Design, implementation, evaluation and verification of black-box OS abstractions and mechanisms for preventing timing channels.

Highlights

Overview

A timing Channel based on cache contention

Micro-architectural timing channels result from competing access to shared, finite hardware resources. Sharing may be time-multiplexed (intra-core) or concurrent (inter-core).

Unauthorised information leakage is a violation of a system's security policy (see the background page for further explanation). Enforcing security is a primary responsibility of the operating system (OS); yet no contemporary, general-purpose OS has the means for preventing this violation. Our aim is to change this.

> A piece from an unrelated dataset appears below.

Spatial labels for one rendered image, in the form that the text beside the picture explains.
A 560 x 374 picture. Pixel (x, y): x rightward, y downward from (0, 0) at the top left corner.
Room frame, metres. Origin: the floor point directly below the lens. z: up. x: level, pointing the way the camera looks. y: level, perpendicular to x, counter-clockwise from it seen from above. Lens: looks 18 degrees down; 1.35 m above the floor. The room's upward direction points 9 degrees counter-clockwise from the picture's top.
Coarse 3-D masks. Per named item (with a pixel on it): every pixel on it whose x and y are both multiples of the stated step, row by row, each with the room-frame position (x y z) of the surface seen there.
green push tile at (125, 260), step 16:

Our formally verified seL4 microkernel provably prevents other security violations, including through covert storage channels. This makes timing channels the last, fundamentally unsolved security problem in operating systems, and seL4 the ideal platform for solving it.

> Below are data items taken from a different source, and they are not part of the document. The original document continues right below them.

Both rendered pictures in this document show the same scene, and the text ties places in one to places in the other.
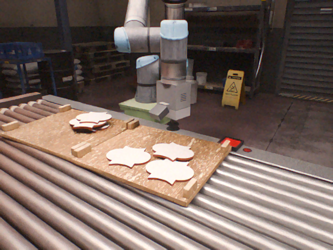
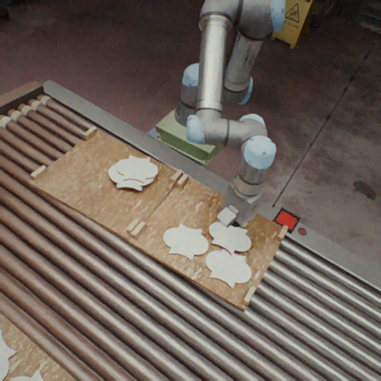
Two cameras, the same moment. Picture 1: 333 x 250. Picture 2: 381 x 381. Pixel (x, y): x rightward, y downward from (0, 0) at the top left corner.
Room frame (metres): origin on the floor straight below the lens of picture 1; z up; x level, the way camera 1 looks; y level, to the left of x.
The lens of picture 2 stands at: (0.03, 0.24, 1.94)
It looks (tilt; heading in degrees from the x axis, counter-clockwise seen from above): 47 degrees down; 352
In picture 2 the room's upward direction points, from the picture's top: 11 degrees clockwise
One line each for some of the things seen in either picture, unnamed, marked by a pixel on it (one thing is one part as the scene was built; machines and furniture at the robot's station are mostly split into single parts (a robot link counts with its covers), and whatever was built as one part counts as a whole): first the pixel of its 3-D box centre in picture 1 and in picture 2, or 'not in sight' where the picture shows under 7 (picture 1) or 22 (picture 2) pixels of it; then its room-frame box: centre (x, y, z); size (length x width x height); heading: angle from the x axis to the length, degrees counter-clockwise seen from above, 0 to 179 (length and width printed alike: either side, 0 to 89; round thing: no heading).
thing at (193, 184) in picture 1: (190, 187); (248, 295); (0.54, -0.06, 0.95); 0.06 x 0.02 x 0.03; 149
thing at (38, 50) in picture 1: (20, 50); not in sight; (3.82, 2.12, 0.96); 0.50 x 0.38 x 0.21; 73
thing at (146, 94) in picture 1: (148, 90); (193, 107); (1.35, 0.10, 1.00); 0.15 x 0.15 x 0.10
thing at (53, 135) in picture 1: (71, 129); (110, 179); (0.97, 0.39, 0.93); 0.41 x 0.35 x 0.02; 60
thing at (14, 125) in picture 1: (10, 126); (39, 173); (0.95, 0.63, 0.95); 0.06 x 0.02 x 0.03; 150
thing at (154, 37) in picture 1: (168, 39); (247, 134); (0.84, 0.00, 1.29); 0.11 x 0.11 x 0.08; 89
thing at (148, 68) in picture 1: (148, 68); (199, 83); (1.35, 0.09, 1.11); 0.13 x 0.12 x 0.14; 89
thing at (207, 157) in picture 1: (155, 154); (211, 235); (0.75, 0.04, 0.93); 0.41 x 0.35 x 0.02; 59

In particular, the OS must provide mandatory enforcement of timing-channel freedom, i.e. security enforcement must not depend on application cooperation. Mandatory enforcement is the only way to ensure that untrusted code operating on secret information does not leak it. Such code is commonplace: legacy software stacks running on untrustworthy mainstream OSes such as Linux, Macos or Windows, smartphone apps, browser plugins and server-provided Javascript routinely process confidential data. Furthermore, the use of gadgets in the Spectre attack has shown that even supposedly trustworthy code can be turned into a Trojan.

Hence we are looking for black-box OS-level mechanisms for providing temporary isolation. For spatial isolation such mechanisms are well-established, the core mechanism is memory protection. Here we are working on providing the corresponding temporal isolation, which we accordingly call time protection.

Approach

Our earlier investigations have shown that complete time protection is not possible on present hardware, hence solving this problem requires a hardware-software co-design approach. In other words: we need a new, security-oriented, hardware-software contract.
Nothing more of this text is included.